In re Weissbord

241 F. 516, 1917 U.S. Dist. LEXIS 1318
CourtDistrict Court, D. New Jersey
DecidedApril 21, 1917
StatusPublished
Cited by3 cases

This text of 241 F. 516 (In re Weissbord) is published on Counsel Stack Legal Research, covering District Court, D. New Jersey primary law. Counsel Stack provides free access to over 12 million legal documents including statutes, case law, regulations, and constitutions.

Bluebook
In re Weissbord, 241 F. 516, 1917 U.S. Dist. LEXIS 1318 (D.N.J. 1917).

Opinion

HAIGHT, District Judge.

The questions to be decided in this case will appear as they are discussed.
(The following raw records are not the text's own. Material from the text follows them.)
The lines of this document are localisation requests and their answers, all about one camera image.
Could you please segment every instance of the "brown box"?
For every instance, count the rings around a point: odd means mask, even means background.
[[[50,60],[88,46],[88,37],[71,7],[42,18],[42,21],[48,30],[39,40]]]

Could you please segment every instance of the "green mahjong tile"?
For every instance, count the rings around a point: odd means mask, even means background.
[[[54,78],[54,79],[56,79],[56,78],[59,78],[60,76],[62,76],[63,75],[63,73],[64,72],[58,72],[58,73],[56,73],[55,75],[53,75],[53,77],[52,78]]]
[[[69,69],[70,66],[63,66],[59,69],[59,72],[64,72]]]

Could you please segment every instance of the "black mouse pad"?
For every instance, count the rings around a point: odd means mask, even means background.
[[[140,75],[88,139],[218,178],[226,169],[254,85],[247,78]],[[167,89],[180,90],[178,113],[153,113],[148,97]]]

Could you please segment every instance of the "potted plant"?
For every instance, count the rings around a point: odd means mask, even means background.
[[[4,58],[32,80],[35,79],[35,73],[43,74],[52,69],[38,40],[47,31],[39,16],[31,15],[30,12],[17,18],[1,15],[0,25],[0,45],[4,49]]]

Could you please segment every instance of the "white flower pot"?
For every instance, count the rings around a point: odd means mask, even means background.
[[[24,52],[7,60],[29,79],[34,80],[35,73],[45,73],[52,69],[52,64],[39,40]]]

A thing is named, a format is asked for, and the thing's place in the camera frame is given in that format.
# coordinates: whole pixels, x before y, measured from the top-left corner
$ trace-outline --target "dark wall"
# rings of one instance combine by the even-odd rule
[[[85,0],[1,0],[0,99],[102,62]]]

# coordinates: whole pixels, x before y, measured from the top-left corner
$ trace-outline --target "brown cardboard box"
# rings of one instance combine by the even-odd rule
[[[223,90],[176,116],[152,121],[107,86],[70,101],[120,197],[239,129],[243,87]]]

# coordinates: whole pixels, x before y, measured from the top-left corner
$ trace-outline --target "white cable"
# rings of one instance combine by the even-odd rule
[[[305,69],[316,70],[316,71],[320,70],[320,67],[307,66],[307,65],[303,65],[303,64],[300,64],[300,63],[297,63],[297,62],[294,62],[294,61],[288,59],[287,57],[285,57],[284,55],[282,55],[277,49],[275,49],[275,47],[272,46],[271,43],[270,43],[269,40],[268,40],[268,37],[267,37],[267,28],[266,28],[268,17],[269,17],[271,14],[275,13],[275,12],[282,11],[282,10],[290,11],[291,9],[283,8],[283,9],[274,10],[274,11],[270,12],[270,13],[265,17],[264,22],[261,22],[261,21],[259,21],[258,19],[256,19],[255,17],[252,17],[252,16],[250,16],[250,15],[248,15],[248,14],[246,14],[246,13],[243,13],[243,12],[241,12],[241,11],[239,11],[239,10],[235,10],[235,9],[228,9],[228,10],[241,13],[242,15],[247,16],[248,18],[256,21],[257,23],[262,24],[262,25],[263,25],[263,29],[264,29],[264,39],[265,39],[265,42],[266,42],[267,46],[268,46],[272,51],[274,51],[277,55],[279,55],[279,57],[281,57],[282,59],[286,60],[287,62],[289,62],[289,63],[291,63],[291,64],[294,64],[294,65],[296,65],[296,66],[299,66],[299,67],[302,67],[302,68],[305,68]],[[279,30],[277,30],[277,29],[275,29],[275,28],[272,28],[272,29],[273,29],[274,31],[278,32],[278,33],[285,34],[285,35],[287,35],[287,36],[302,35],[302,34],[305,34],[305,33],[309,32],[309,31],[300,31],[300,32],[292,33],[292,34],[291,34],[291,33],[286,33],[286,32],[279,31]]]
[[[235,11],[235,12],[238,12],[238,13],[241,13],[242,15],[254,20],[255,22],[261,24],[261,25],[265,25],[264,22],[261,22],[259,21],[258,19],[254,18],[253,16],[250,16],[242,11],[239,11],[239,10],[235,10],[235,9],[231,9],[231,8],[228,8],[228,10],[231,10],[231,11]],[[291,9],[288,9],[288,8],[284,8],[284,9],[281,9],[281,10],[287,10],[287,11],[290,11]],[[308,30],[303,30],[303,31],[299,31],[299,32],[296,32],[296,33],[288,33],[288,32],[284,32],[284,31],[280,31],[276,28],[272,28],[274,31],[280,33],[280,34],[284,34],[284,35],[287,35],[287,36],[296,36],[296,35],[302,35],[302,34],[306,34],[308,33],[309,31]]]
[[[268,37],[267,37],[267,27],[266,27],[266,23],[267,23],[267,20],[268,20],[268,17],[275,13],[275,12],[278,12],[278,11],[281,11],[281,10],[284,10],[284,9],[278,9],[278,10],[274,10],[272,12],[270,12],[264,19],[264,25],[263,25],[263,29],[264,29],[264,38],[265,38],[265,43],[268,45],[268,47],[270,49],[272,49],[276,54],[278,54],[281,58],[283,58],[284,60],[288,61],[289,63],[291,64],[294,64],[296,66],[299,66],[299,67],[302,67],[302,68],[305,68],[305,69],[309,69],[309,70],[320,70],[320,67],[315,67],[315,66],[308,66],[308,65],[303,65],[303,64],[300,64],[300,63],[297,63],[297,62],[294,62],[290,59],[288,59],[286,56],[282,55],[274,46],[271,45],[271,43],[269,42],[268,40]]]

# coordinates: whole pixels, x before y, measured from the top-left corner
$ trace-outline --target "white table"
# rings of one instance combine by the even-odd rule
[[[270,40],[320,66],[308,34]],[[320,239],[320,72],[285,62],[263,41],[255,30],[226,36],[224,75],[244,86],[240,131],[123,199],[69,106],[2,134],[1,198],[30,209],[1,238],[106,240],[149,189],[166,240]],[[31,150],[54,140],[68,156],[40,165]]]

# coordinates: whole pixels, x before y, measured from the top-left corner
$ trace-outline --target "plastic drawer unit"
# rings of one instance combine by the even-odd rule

Upon the filing of an involuntary petition against the alleged bankrupt (hereinafter referred to as the “respondent”), an application was made by all of the petitioning creditors for the appointment of a receiver, pursuant to section 2, cl. 3, of the Bankruptcy Act. A receiver was accordingly appointed and a bond filed, as required by section 3e. Thereafter, upon the application of the respondent, the amount of the bond, so required to be given, was increased. An additional bond was then filed, but only two of the petitioning creditors became parties thereto. The surety on each bond was the same. Upon a trial by a jury, it was found that the respondent was not insolvent at the time of the commission of the alleged act of bankruptcy, and the petition for adjudication was accordingly dismissed. Thereupon the alleged bankrupt petitioned the court to fix and allow the costs, counsel fees, expenses, and damages occasioned through the seizure and detention of his property by the receiver. That phase of the matter was then referred to a special master, and it is now before the court on exceptions to his report.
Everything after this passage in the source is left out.